◆ EXERCISE REQUIREMENTS:
Within this material, how many lines include the word "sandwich"? Answer with a number and nothing more.

◆ COLLECTED MATERIAL:
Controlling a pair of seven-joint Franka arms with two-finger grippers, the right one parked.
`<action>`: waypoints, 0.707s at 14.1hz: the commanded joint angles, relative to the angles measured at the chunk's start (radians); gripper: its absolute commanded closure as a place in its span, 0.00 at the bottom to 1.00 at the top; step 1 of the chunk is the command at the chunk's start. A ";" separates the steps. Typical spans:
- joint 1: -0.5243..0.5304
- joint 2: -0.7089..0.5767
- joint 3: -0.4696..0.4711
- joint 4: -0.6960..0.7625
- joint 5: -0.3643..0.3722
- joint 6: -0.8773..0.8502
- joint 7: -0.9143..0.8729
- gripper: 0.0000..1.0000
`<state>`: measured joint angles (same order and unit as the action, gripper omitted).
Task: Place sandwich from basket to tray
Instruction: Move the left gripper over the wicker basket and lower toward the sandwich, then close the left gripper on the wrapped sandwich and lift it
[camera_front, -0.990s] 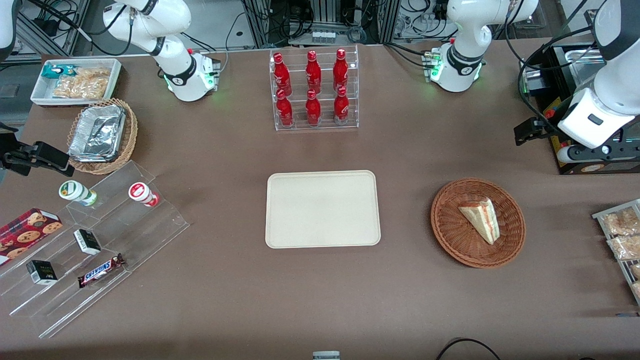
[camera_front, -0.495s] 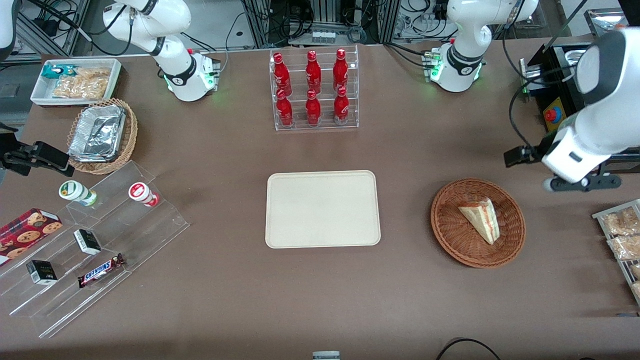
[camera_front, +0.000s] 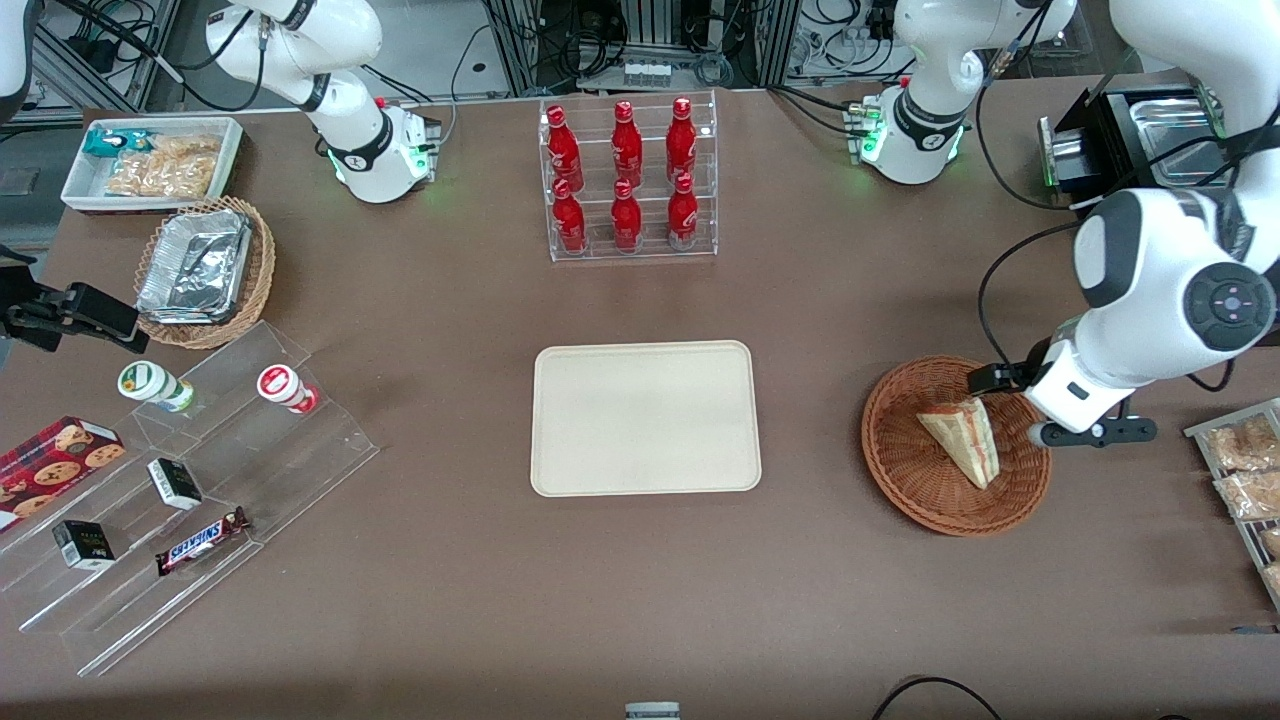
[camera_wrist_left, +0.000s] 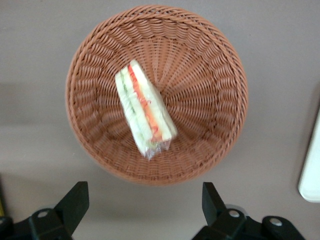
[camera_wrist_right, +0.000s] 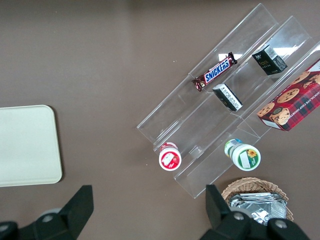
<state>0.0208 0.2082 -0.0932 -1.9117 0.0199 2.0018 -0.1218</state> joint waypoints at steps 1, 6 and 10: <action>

◆ OUTPUT BELOW:
2